■ Task to carry out
Search the data below for the string "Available" and copy all lines where it shows up.
──────── Data for analysis
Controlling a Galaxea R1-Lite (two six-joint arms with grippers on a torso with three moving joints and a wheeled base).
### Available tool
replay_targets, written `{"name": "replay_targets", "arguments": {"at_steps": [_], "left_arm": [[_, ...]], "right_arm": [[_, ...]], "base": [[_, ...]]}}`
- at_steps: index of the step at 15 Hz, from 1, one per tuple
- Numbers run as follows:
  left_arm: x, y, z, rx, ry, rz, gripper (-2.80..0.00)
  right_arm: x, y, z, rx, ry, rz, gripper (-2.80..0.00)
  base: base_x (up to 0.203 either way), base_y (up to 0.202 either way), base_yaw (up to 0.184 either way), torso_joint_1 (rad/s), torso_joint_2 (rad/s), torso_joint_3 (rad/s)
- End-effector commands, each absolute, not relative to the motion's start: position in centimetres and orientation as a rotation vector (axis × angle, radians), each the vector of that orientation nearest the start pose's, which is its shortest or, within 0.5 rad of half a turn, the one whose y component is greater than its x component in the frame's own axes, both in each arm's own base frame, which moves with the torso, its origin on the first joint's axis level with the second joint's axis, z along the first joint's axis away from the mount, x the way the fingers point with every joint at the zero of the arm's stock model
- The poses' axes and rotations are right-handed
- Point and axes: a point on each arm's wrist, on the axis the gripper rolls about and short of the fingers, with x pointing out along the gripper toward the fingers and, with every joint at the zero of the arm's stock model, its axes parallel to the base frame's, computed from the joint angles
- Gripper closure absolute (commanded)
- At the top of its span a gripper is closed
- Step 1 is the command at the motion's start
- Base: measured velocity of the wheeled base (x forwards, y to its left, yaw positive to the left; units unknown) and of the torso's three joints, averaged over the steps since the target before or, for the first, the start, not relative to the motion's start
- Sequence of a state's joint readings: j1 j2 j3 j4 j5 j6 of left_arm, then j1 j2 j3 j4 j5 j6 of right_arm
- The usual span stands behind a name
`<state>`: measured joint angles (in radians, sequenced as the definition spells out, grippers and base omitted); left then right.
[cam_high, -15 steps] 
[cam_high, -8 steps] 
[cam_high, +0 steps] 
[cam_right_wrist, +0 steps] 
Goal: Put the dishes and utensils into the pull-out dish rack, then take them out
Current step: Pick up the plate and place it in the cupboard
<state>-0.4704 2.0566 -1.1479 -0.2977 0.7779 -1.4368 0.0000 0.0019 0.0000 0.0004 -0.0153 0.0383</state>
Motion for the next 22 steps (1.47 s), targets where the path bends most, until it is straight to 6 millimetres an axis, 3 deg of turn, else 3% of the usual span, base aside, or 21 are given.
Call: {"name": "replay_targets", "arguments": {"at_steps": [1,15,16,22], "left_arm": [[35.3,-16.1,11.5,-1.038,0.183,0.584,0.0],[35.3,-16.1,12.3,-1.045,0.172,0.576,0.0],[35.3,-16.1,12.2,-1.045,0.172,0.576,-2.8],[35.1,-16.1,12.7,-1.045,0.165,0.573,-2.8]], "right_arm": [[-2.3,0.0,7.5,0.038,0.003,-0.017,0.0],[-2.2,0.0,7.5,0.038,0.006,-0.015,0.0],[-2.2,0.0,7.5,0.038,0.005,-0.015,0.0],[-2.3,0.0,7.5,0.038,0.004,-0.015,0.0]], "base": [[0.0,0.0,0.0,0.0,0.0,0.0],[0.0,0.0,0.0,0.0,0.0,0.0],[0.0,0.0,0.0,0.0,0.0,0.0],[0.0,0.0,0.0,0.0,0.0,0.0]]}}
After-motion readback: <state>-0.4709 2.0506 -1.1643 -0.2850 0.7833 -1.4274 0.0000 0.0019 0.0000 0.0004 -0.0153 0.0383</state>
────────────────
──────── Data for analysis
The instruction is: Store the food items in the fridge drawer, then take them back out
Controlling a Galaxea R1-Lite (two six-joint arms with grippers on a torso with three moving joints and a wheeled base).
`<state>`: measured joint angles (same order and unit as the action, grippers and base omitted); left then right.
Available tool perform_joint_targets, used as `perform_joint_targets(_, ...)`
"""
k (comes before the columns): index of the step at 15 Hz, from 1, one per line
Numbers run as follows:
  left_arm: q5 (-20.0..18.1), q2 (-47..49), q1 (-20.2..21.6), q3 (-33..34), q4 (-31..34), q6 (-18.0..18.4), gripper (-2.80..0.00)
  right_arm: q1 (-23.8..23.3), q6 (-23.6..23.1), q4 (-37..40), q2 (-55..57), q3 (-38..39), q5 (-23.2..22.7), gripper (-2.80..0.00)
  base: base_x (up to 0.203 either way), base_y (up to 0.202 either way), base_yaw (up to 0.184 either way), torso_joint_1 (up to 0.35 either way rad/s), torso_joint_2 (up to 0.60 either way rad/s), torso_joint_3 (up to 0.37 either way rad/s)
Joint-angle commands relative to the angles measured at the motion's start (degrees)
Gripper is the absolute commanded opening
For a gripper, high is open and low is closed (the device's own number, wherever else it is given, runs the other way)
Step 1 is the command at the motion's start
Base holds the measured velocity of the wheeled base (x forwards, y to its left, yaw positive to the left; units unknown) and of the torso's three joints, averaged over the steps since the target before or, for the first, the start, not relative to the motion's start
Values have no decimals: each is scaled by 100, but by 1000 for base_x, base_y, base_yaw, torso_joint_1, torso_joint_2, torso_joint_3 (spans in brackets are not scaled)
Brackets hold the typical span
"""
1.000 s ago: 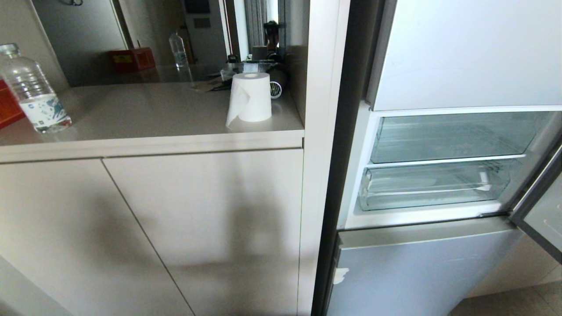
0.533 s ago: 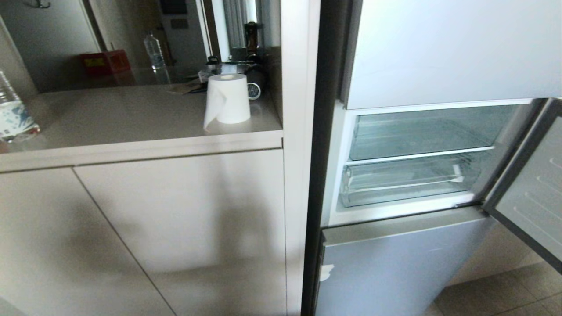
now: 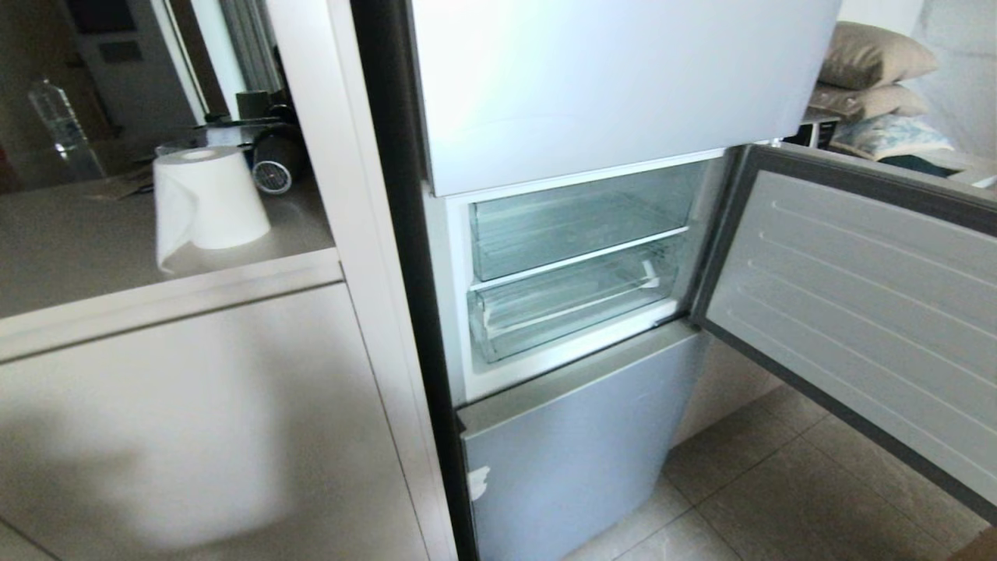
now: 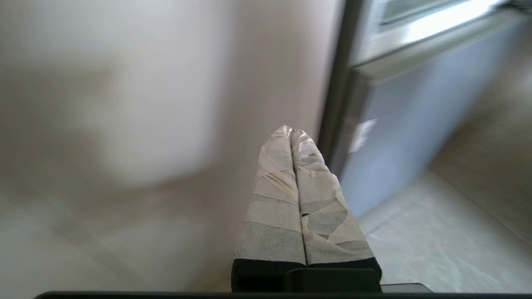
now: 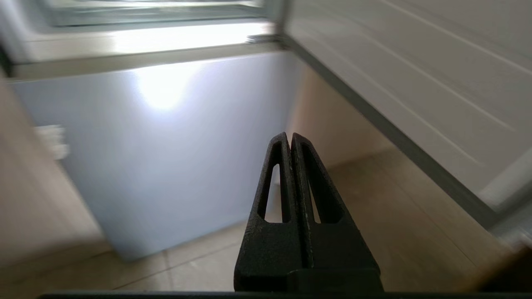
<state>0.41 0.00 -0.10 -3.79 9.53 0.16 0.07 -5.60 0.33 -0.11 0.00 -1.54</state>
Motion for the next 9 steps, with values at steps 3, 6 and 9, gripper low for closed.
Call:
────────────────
■ Solved problem
### Available tool
Available tool perform_joint_targets, used as `perform_joint_targets(_, ...)`

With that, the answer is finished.